Depression affects 6% of adults each year and is the leading
cause of suicide. Its symptoms can be disabling and its effects pervasive,
impacting on not only the individual patient but also on their families and the
wider society. This book is an invaluable resource enabling healthcare
professionals to recognise, assess and offer effective treatments for this
common mental health problem, which can become a chronic disorder if
inadequately treated.
This updated guideline includes new sections on: current
practice; service user and carer experiences; emphasis on low-intensity
psychosocial interventions and an increased range of effective psychological
interventions; and the management of subthreshold depressive symptoms.
This guideline is an update of the previous guidance from
NICE (full guideline published 2004) on depression.
NICE Mental Health Guidelines
These guidelines
from NICE set out clear recommendations, based on the best available evidence,
for health care professionals on how to work with and implement physical,
psychological and service-level interventions for people with various mental
health conditions.
The book contains the full guidelines that cannot be
obtained in print anywhere else.

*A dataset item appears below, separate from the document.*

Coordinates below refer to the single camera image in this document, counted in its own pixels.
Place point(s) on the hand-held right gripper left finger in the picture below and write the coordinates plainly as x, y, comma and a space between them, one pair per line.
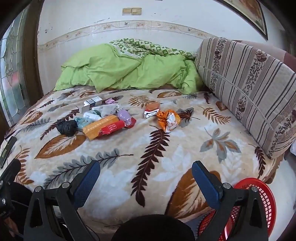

It brings together all of the evidence that led
to the recommendations made, detailed explanations of the methodology behind
their preparation, plus an overview of the condition covering detection,
diagnosis and assessment, and the full range of treatment and care
approaches.
The accompanying free CD-ROM contains all the data used as
evidence, including:
Included and excluded studies.
Profile tables that summarise both the quality of the evidence and the
results of the evidence synthesis.
All meta-analytical data, presented as forest plots.
Detailed information about how to use and interpret forest plots.